Para aquele activista social defender o consumidor resulta na melhoria de alguns indicadores negativos no país, entre as quais a longevidade de vida. Porque quando estamos perante a uma alimentação saudável, uma alimentação que não atenta a nossa saúde nós temos obviamente a longevidade de vida e corrigimos indicadores negativos no índice de desenvolvimento humano.

A lei angolana é bastante clara em relação a defesa dos direitos dos consumidores.

O Jurista Rock Umbar diz que a responsabilidade maior em relação aos riscos resultantes da aquisição de produtos alimentares cujos róctulos são feitos em língua estrangeira é da Inspecção Geral do Comércio.

“Eu como consumidor tenho que ter acesso a um produto cujas informações são claras e na língua do país. A lei prevê esta questão, não é tanto da responsabilidade do consumidor, mas sobretudo dos órgãos públicos que têm a missão de inspecionar estes produtos e até proibir a comercialização de produtos que são rotulados numa língua adversa aquela que falamos.”, defendeu o Jurista.

A Inspecção Geral do Comércio tem uma certa responsabilidade sobre isto, mas obviamente que o consumidor enquanto indivíduo com uma certa educação cívica tem também a obrigação de demarcar-se da possibilidade de adquirir produtos que estejam nestas condições”, reforçou Rock Umbar.

O INADEC pactua com a ideia e faz menção ao direito à informação.

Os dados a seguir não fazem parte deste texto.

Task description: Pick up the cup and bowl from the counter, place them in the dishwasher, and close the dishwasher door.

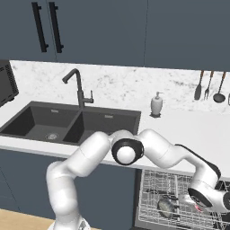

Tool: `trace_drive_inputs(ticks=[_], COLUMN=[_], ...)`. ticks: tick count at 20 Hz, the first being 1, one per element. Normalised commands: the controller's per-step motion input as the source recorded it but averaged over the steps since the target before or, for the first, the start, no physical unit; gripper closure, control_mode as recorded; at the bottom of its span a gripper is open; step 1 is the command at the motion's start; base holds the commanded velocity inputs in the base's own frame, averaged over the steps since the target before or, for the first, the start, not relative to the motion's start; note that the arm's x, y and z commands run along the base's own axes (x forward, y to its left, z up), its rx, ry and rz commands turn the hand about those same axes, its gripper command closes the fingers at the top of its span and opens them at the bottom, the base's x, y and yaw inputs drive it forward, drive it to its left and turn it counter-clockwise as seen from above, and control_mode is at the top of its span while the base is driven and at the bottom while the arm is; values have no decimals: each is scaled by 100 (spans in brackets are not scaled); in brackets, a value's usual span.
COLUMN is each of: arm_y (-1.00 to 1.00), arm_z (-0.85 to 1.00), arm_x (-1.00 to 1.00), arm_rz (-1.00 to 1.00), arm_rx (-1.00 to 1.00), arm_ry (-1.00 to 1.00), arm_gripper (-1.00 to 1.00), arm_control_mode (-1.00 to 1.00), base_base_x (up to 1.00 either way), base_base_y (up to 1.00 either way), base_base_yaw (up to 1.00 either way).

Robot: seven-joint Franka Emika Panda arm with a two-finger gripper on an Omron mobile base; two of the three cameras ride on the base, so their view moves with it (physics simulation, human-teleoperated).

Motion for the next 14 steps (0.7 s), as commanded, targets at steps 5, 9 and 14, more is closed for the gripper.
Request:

Um trabalho árduo, de acordo com Wassamba Neto, tem sido feito a propósito.

O responsável apelou por outro lado ao dever de consciência crítica dos consumidores.

“Algumas coisas acontecem por falta de conhecimento daquilo que são os deveres. Fala-se muito de direito dos consumidores. Dá-se muito enfase aos direitos, mas os deveres!”

São 5 os principais deveres dos consumidores que defendidos pelo INADEC e que apela a tomada de consciência dos consumidores, entre estes o dever de preocupação social.